*** Opening of AVAILABLE RECORDS ***

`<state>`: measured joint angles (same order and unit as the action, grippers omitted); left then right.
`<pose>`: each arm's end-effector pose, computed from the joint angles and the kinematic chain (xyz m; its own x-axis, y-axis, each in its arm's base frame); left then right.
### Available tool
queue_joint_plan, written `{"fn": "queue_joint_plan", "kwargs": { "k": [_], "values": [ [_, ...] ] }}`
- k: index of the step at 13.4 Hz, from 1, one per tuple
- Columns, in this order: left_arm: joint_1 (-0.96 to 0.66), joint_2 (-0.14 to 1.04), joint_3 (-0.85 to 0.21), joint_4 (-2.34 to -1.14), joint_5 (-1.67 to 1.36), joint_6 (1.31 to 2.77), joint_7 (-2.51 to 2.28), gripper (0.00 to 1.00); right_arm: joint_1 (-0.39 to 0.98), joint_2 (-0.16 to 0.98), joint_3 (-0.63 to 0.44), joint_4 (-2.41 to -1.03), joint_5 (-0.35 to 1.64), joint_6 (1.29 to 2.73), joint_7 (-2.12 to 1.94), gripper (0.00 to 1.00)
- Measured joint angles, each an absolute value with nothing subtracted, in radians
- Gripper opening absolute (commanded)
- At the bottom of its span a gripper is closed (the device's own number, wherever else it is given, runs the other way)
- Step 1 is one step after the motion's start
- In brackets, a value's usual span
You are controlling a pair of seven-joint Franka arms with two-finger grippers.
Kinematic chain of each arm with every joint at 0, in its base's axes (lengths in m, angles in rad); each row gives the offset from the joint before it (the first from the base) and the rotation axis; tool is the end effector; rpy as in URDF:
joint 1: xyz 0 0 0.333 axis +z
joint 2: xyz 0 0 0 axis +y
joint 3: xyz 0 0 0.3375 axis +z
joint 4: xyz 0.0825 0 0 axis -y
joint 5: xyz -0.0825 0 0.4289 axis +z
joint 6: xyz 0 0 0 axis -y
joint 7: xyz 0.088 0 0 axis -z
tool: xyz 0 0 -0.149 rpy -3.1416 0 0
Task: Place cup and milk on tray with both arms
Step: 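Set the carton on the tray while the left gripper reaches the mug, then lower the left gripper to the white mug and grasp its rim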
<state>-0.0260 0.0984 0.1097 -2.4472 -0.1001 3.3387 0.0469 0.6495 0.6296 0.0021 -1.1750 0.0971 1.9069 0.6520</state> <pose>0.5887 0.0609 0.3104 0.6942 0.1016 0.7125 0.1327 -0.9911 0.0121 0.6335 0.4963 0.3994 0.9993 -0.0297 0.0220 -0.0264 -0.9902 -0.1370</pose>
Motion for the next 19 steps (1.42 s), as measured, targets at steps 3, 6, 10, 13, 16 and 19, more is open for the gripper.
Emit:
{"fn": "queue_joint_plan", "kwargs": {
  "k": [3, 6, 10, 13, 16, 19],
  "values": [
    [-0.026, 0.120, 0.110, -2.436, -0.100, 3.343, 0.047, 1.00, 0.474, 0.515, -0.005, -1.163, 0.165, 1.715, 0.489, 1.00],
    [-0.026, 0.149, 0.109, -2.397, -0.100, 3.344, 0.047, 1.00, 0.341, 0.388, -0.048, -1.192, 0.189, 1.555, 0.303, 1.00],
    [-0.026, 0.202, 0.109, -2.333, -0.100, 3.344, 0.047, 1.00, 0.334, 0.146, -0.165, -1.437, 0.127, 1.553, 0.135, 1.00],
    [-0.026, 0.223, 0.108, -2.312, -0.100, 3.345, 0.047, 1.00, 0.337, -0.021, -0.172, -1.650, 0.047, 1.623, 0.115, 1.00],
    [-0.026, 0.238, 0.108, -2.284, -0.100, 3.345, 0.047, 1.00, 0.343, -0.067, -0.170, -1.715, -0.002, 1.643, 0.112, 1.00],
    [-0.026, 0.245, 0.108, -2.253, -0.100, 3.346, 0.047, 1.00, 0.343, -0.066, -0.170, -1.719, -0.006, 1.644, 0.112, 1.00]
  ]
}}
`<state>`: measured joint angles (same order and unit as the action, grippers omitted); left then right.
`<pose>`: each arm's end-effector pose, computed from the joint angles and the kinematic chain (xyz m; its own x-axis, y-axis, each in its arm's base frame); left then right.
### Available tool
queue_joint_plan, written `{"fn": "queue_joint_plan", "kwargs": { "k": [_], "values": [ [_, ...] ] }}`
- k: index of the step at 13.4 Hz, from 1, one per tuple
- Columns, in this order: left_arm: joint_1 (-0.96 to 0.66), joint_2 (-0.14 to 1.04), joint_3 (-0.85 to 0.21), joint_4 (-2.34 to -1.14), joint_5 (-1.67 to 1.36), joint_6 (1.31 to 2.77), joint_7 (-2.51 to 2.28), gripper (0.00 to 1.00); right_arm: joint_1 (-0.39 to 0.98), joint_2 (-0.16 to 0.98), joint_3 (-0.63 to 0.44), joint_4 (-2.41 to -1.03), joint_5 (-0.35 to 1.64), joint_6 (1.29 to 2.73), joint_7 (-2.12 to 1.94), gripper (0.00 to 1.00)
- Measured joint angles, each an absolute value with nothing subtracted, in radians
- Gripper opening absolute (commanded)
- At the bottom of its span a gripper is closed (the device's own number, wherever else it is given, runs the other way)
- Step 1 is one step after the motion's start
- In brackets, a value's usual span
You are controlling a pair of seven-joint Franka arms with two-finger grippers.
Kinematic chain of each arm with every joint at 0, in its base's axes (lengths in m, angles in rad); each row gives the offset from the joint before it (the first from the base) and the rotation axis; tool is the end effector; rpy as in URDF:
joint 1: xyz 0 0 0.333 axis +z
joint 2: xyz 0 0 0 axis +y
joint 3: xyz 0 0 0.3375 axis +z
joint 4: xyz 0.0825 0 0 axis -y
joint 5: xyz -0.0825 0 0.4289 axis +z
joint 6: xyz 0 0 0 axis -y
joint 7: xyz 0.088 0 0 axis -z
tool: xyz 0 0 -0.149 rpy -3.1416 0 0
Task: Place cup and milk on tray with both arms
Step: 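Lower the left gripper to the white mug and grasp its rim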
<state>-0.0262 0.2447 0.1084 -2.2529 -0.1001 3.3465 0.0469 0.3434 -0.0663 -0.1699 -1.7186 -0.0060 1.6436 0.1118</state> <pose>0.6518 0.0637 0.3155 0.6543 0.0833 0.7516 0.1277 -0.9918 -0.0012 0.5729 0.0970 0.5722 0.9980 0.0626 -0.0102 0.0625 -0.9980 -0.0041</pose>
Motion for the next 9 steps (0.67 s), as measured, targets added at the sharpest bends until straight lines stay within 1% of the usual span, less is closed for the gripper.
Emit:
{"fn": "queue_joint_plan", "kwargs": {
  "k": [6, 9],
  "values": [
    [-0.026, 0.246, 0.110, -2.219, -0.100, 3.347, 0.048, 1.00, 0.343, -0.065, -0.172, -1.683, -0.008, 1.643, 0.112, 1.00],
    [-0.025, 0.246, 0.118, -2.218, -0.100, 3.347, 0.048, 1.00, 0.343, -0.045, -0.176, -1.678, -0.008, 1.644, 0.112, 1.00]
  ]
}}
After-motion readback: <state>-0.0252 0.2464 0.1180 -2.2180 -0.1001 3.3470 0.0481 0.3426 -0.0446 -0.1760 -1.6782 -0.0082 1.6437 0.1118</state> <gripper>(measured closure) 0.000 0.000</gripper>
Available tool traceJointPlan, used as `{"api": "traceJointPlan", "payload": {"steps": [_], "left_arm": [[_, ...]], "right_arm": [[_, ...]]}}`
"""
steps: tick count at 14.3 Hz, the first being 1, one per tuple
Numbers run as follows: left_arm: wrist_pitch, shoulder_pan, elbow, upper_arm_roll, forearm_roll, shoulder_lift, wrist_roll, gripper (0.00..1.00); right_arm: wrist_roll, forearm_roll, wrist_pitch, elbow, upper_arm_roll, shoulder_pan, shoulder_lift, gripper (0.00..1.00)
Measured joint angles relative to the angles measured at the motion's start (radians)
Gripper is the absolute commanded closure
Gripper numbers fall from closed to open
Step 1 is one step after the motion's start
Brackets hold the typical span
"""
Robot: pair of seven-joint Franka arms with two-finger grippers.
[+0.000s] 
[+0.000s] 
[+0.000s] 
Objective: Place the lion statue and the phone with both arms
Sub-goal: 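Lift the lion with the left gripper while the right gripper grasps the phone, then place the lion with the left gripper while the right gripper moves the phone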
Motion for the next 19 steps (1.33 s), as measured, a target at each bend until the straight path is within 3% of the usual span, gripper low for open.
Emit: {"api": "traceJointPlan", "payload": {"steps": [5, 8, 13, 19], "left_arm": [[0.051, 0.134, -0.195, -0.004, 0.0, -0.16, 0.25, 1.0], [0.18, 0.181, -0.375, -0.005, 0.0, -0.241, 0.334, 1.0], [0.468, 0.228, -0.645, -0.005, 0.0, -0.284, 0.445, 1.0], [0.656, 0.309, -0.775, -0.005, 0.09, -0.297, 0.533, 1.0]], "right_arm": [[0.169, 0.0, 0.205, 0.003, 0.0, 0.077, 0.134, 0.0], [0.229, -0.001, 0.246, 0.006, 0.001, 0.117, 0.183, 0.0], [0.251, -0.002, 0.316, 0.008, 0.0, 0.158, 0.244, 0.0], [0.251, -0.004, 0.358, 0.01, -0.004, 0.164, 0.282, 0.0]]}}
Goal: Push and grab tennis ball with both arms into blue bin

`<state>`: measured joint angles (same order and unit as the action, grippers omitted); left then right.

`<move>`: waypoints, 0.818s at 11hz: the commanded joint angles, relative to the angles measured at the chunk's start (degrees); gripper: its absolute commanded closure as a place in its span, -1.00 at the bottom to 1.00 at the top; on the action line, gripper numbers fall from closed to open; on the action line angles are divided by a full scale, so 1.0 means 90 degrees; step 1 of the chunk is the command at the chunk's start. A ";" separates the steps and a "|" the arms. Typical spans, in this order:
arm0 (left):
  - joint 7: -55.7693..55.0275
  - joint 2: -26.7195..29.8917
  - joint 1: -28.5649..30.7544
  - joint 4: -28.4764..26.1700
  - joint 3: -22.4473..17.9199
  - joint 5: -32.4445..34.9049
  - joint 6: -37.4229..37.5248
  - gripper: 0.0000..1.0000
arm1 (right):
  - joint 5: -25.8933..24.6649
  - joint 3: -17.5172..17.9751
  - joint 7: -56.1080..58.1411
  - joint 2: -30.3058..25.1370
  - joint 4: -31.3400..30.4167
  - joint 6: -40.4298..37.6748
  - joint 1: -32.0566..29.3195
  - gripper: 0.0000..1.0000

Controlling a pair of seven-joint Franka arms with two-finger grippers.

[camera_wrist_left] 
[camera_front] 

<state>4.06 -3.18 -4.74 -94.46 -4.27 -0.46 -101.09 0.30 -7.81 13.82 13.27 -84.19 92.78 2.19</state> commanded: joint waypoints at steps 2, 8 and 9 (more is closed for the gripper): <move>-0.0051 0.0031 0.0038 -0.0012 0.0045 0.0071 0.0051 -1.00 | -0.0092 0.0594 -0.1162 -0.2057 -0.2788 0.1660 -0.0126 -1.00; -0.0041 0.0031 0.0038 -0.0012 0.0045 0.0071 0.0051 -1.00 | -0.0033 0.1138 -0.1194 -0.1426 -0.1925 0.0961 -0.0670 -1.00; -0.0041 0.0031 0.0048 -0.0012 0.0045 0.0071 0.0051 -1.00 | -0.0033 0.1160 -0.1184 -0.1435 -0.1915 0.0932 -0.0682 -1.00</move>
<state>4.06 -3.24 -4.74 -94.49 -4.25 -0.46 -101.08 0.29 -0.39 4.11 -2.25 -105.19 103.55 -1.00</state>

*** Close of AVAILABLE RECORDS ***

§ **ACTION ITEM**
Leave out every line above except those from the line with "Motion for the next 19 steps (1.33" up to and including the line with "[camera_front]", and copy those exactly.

§ **ANSWER SPACE**
Motion for the next 19 steps (1.33 s), as measured, a target at each bend until the straight path is within 3% of the usual span, gripper low for open.
Emit: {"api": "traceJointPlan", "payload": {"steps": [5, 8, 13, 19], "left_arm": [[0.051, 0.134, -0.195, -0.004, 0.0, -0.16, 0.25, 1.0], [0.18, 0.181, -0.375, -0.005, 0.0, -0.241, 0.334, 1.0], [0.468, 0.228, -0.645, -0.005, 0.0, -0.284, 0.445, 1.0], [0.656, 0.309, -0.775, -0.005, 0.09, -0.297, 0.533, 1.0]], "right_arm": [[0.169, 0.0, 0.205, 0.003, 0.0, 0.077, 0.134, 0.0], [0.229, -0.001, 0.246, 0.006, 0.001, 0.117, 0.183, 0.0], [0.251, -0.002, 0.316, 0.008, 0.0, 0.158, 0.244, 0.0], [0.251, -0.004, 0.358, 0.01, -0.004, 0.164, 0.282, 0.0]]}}
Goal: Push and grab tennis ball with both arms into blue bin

`<state>`: measured joint angles (same order and unit as the action, grippers omitted); left then right.

`<move>`: waypoints, 0.818s at 11hz: the commanded joint angles, relative to the angles measured at the chunk's start (degrees); gripper: its absolute commanded closure as a place in its span, -1.00 at the bottom to 1.00 at the top; on the action line, gripper numbers fall from closed to open; on the action line angles are divided by a full scale, so 1.0 means 90 degrees; step 1 of the chunk is the command at the chunk's start. A ";" separates the steps and a "|" the arms. Typical spans, in this order:
arm0 (left):
  - joint 7: -55.7693..55.0275
  - joint 2: -26.7195..29.8917
  - joint 1: -28.5649..30.7544
  - joint 4: -28.4764..26.1700
  - joint 3: -22.4473..17.9199
  - joint 5: -32.4445..34.9049
  - joint 6: -37.4229..37.5248
  - gripper: 0.0000..1.0000
arm1 (right):
  - joint 5: -25.8933..24.6649
  - joint 3: -17.5172..17.9751
  - joint 7: -56.1080..58.1411
  - joint 2: -30.3058..25.1370
  - joint 4: -31.3400..30.4167
  - joint 6: -40.4298..37.6748
  - joint 1: -32.0566..29.3195
  - gripper: 0.0000..1.0000

Controlling a pair of seven-joint Franka arms with two-finger grippers.

[camera_wrist_left] 
[camera_front] 

That completes the answer, and no more is expected.